Sur la demande de délais de paiement
Dispositions légales applicables
En application de l’article 1343-5 du Code civil, le juge peut, compte tenu de la situation du débiteur et en considération des besoins du créancier, reporter ou échelonner dans la limite de deux années, le paiement des sommes dues.
Réponse du juge de l’exécution
En l’espèce, il apparaît que Monsieur [S] [N] n’a pour revenus que le seul revenu de solidarité active lequel ne lui permet pas de payer l’indemnité d’occupation courante si bien qu’elle ne peut, à défaut d’autres revenus, lui permettre de s’acquitter, même avec des délais, de l’arriéré locatif. Par ailleurs, si à l’audience il explique qu’il va prochainement reprendre son activité de chauffeur livreur, force est de constater qu’il ne produit pas un contrat de travail ni même une promesse d’embauche.
Faute pour Monsieur [S] [N] de rapporter la preuve que ses facultés financières lui permettent de s’acquitter de sa dette locative avec des délais de paiement, il sera débouté de sa demande de ce chef.
Sur les demandes accessoires
a) Sur les dépens
Aux termes de l’article 696 du code de procédure civile, la partie perdante est condamnée aux dépens, à moins que le juge, par décision motivée, n’en mette la totalité ou une fraction à la charge d’une autre partie.
Monsieur [S] [N] supportera la charge des éventuels dépens et ce, malgré le succès de sa prétention, l’instance ayant été introduite dans le seul objectif d’obtenir des délais pour quitter les lieux.
b) Sur les frais irrépétibles
En application de l’article 700 du code de procédure civile, dans toutes les instances le juge condamne la partie tenue aux dépens ou, à défaut, la partie perdante à payer à l’autre partie la somme qu’il détermine au titre des frais exposés et non compris dans les dépens. Le juge tient compte de l’équité ou de la situation économique de la partie condamnée.
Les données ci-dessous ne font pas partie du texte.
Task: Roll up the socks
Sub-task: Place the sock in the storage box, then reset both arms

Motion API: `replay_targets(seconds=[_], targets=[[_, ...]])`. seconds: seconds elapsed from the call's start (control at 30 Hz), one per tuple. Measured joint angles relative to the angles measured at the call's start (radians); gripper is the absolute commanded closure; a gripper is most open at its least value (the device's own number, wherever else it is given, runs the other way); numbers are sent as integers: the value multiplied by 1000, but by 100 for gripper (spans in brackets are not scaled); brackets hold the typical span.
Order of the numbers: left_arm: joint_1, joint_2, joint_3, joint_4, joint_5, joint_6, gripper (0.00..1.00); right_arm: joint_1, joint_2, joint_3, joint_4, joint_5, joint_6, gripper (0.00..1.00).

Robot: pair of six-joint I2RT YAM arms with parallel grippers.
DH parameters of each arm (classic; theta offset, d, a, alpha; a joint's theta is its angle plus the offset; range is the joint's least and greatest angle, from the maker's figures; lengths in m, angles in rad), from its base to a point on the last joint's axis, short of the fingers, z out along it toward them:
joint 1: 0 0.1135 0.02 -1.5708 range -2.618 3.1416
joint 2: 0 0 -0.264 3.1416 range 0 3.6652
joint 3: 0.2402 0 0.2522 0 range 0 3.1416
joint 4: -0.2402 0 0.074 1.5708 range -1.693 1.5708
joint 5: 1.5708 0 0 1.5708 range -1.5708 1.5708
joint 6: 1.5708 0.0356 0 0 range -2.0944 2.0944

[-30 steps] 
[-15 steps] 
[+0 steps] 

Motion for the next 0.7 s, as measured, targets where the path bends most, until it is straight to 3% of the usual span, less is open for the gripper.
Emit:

Il peut, même d’office, pour des raisons tirées des mêmes considérations, dire qu’il n’y a lieu à condamnation.
L’équité commande de ne pas faire application des dispositions de l’article 700 du code de procédure civile.
PAR CES MOTIFS
Le juge de l’exécution, statuant après débats en audience publique, par jugement contradictoire, en premier ressort et prononcé par mise à disposition au Greffe,
ACCORDE à Monsieur [S] [N], et à tout occupant de son chef, un délai de 9 mois, soit jusqu’au 12 novembre 2025 inclus, pour se maintenir dans les lieux situés [Adresse 1] ;
DIT que Monsieur [S] [N], ainsi que tout occupant de son chef, devra quitter les lieux le 12 novembre 2025 au plus tard, faute de quoi la procédure d’expulsion, suspendue pendant ce délai, pourra être reprise ;
DEBOUTE Monsieur [S] [N] de sa demande de délais de paiement ;
DIT n’y avoir lieu à condamnation en application des dispositions de l’article 700 du code de procédure civile ;
CONDAMNE Monsieur [S] [N] aux entiers dépens ;
RAPPELLE que la présente décision est de plein droit assortie de l’exécution provisoire ;
Ainsi jugé et prononcé au Palais de Justice de Bobigny le 12 mars 2025.